*** Working data Section Begins ***
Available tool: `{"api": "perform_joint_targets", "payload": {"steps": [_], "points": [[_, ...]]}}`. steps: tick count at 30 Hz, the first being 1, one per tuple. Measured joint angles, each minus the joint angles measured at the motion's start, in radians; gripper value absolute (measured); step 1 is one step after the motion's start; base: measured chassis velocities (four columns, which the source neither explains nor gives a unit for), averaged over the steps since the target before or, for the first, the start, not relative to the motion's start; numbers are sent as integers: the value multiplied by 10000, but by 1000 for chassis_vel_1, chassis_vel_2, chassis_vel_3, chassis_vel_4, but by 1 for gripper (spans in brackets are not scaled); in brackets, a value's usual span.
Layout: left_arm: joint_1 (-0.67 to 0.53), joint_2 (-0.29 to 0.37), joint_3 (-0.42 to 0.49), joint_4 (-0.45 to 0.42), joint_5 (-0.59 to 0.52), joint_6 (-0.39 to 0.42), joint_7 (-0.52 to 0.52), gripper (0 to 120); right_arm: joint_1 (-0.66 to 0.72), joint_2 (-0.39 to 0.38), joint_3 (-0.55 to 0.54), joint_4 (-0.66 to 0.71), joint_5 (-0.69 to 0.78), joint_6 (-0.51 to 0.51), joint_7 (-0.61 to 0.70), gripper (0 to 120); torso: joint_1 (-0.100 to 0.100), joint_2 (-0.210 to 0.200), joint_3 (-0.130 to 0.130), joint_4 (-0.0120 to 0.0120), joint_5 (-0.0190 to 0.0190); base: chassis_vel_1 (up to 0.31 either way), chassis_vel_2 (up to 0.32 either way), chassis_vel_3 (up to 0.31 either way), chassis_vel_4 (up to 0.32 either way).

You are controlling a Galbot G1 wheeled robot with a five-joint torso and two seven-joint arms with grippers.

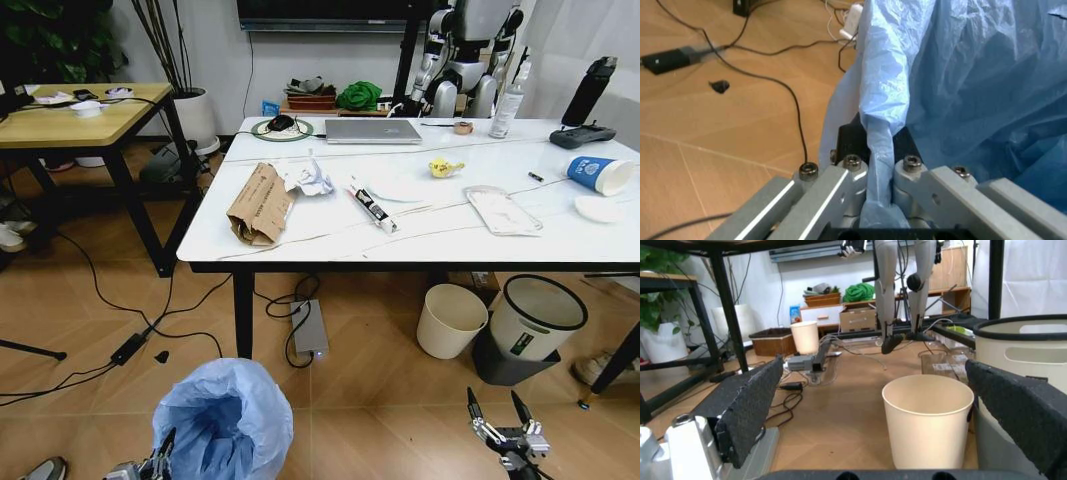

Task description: Pick up the trash bin and place the trash from the table into it.

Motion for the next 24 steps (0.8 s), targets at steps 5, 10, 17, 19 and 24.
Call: {"api": "perform_joint_targets", "payload": {"steps": [5,10,17,19,24], "points": [[-30,6,421,-13,-306,270,-421,0,-24,38,38,3,-58,-3,17,100,103,256,153,0,-2,0,0,0,0],[29,161,700,-269,-763,729,-957,0,-47,83,57,6,-125,-4,34,100,201,474,272,-1,-1,0,0,0,0],[193,327,723,-592,-528,1050,-1360,0,-28,134,63,-10,-176,-5,56,100,301,759,457,-1,-1,0,0,0,0],[271,368,686,-728,-261,1170,-1478,0,3,161,59,-35,-217,-11,63,100,349,885,537,0,-1,0,0,0,0],[232,314,543,-744,385,1039,-1443,0,46,198,29,-72,-271,-13,67,100,429,1080,651,0,-1,0,0,0,0]]}}
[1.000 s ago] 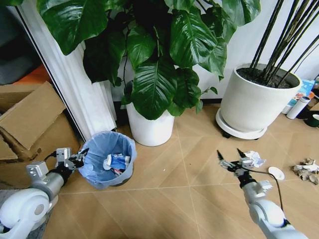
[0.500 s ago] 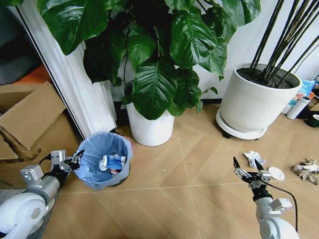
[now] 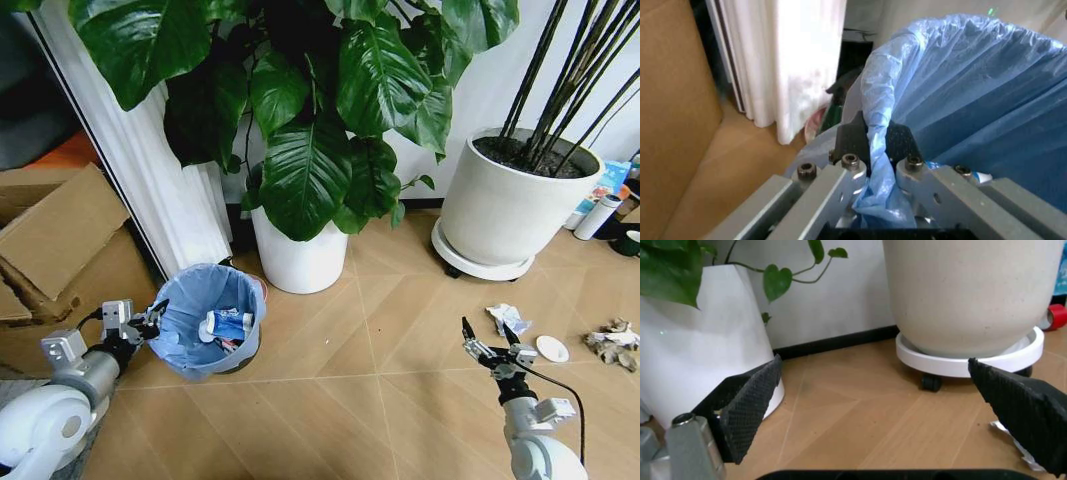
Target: Pick up the trash bin and place the garbage on the floor into it.
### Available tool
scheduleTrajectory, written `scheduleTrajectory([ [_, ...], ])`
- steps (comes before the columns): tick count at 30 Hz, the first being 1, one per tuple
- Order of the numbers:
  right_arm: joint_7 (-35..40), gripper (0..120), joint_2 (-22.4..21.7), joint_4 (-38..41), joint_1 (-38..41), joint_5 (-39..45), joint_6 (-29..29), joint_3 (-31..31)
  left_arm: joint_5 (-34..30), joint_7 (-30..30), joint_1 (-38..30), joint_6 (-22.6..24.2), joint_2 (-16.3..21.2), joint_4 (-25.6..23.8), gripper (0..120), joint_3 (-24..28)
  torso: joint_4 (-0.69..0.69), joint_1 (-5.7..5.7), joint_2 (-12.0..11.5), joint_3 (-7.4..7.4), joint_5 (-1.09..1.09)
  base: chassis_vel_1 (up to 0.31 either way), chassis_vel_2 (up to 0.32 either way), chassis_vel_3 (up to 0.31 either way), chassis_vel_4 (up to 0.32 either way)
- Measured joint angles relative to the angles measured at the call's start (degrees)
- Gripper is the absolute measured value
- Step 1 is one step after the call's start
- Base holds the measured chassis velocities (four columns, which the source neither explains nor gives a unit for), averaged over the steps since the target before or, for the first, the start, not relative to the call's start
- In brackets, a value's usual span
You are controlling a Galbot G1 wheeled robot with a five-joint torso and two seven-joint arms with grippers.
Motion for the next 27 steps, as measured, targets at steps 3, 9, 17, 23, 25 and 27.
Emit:
scheduleTrajectory([
  [3, -0.03, 100, 0.02, -0.14, 0.00, 0.00, 0.05, 0.03, 0.00, 0.00, -0.08, 0.00, -0.01, 0.06, 0, 0.16, 0.00, 0.00, 0.00, 0.00, 0.00, -0.053, -0.078, 0.067, 0.053],
  [9, -0.16, 100, 0.03, -0.16, -0.08, 0.01, 0.18, 0.17, 0.00, 0.00, -0.16, 0.00, -0.01, 0.10, 0, 0.44, 0.01, 0.00, 0.00, 0.00, 0.00, -0.054, -0.079, 0.063, 0.059],
  [17, -0.30, 100, 0.04, -0.16, -0.36, 0.11, 0.22, 0.29, 0.14, 0.00, -0.17, 0.00, -0.29, 0.16, 0, 0.72, 0.00, 0.00, 0.00, 0.00, 0.00, -0.050, -0.042, 0.060, 0.040],
  [23, -0.42, 100, 0.05, -0.15, -0.38, 0.34, 0.22, 0.34, 0.21, 0.00, -0.04, -0.03, -0.24, 0.11, 0, 0.70, 0.00, 0.00, 0.00, 0.00, 0.00, -0.057, -0.060, 0.059, 0.051],
  [25, -0.43, 100, 0.03, -0.16, -0.37, 0.38, 0.23, 0.34, 0.21, 0.00, -0.04, -0.03, -0.23, 0.05, 0, 0.69, 0.00, 0.00, 0.00, 0.00, 0.00, -0.066, -0.071, 0.070, 0.062],
  [27, -0.44, 100, -0.01, -0.16, -0.36, 0.46, 0.24, 0.36, 0.21, -0.02, -0.07, -0.03, -0.22, -0.01, 0, 0.69, 0.00, 0.00, 0.00, 0.00, 0.00, -0.082, -0.096, 0.079, 0.071],
])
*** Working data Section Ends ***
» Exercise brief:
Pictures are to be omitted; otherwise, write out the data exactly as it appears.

» Result of the exercise:
Available tool: `{"api": "perform_joint_targets", "payload": {"steps": [_], "points": [[_, ...]]}}`. steps: tick count at 30 Hz, the first being 1, one per tuple. Measured joint angles, each minus the joint angles measured at the motion's start, in radians; gripper value absolute (measured); step 1 is one step after the motion's start; base: measured chassis velocities (four columns, which the source neither explains nor gives a unit for), averaged over the steps since the target before or, for the first, the start, not relative to the motion's start; numbers are sent as integers: the value multiplied by 10000, but by 1000 for chassis_vel_1, chassis_vel_2, chassis_vel_3, chassis_vel_4, but by 1 for gripper (spans in brackets are not scaled); in brackets, a value's usual span.
Layout: left_arm: joint_1 (-0.67 to 0.53), joint_2 (-0.29 to 0.37), joint_3 (-0.42 to 0.49), joint_4 (-0.45 to 0.42), joint_5 (-0.59 to 0.52), joint_6 (-0.39 to 0.42), joint_7 (-0.52 to 0.52), gripper (0 to 120); right_arm: joint_1 (-0.66 to 0.72), joint_2 (-0.39 to 0.38), joint_3 (-0.55 to 0.54), joint_4 (-0.66 to 0.71), joint_5 (-0.69 to 0.78), joint_6 (-0.51 to 0.51), joint_7 (-0.61 to 0.70), gripper (0 to 120); torso: joint_1 (-0.100 to 0.100), joint_2 (-0.210 to 0.200), joint_3 (-0.130 to 0.130), joint_4 (-0.0120 to 0.0120), joint_5 (-0.0190 to 0.0190); base: chassis_vel_1 (up to 0.31 either way), chassis_vel_2 (up to 0.32 either way), chassis_vel_3 (up to 0.31 either way), chassis_vel_4 (up to 0.32 either way).

You are controlling a Galbot G1 wheeled robot with a five-joint torso and two seven-joint arms with grippers.


Task description: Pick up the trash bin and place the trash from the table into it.

Motion for the next 24 steps (0.8 s), targets at steps 5, 10, 17, 19 and 24.
Call: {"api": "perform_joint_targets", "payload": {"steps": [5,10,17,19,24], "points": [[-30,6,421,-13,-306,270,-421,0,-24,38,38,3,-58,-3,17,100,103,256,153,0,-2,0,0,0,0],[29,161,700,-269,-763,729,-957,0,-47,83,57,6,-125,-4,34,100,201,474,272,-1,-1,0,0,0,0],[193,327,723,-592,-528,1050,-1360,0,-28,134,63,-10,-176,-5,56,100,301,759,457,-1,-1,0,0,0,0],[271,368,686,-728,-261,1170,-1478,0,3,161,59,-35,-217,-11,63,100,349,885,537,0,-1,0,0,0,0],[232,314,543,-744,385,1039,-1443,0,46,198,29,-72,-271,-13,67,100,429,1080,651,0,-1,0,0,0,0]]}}
[1.000 s ago] 
[0.500 s ago] 
[now] 
Target: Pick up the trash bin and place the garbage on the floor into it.
### Available tool
scheduleTrajectory, written `scheduleTrajectory([ [_, ...], ])`
- steps (comes before the columns): tick count at 30 Hz, the first being 1, one per tuple
- Order of the numbers:
  right_arm: joint_7 (-35..40), gripper (0..120), joint_2 (-22.4..21.7), joint_4 (-38..41), joint_1 (-38..41), joint_5 (-39..45), joint_6 (-29..29), joint_3 (-31..31)
  left_arm: joint_5 (-34..30), joint_7 (-30..30), joint_1 (-38..30), joint_6 (-22.6..24.2), joint_2 (-16.3..21.2), joint_4 (-25.6..23.8), gripper (0..120), joint_3 (-24..28)
  torso: joint_4 (-0.69..0.69), joint_1 (-5.7..5.7), joint_2 (-12.0..11.5), joint_3 (-7.4..7.4), joint_5 (-1.09..1.09)
  base: chassis_vel_1 (up to 0.31 either way), chassis_vel_2 (up to 0.32 either way), chassis_vel_3 (up to 0.31 either way), chassis_vel_4 (up to 0.32 either way)
- Measured joint angles relative to the angles measured at the call's start (degrees)
- Gripper is the absolute measured value
- Step 1 is one step after the call's start
- Base holds the measured chassis velocities (four columns, which the source neither explains nor gives a unit for), averaged over the steps since the target before or, for the first, the start, not relative to the call's start
- In brackets, a value's usual span
You are controlling a Galbot G1 wheeled robot with a five-joint torso and two seven-joint arms with grippers.
Motion for the next 27 steps, as measured, targets at steps 3, 9, 17, 23, 25 and 27.
Emit:
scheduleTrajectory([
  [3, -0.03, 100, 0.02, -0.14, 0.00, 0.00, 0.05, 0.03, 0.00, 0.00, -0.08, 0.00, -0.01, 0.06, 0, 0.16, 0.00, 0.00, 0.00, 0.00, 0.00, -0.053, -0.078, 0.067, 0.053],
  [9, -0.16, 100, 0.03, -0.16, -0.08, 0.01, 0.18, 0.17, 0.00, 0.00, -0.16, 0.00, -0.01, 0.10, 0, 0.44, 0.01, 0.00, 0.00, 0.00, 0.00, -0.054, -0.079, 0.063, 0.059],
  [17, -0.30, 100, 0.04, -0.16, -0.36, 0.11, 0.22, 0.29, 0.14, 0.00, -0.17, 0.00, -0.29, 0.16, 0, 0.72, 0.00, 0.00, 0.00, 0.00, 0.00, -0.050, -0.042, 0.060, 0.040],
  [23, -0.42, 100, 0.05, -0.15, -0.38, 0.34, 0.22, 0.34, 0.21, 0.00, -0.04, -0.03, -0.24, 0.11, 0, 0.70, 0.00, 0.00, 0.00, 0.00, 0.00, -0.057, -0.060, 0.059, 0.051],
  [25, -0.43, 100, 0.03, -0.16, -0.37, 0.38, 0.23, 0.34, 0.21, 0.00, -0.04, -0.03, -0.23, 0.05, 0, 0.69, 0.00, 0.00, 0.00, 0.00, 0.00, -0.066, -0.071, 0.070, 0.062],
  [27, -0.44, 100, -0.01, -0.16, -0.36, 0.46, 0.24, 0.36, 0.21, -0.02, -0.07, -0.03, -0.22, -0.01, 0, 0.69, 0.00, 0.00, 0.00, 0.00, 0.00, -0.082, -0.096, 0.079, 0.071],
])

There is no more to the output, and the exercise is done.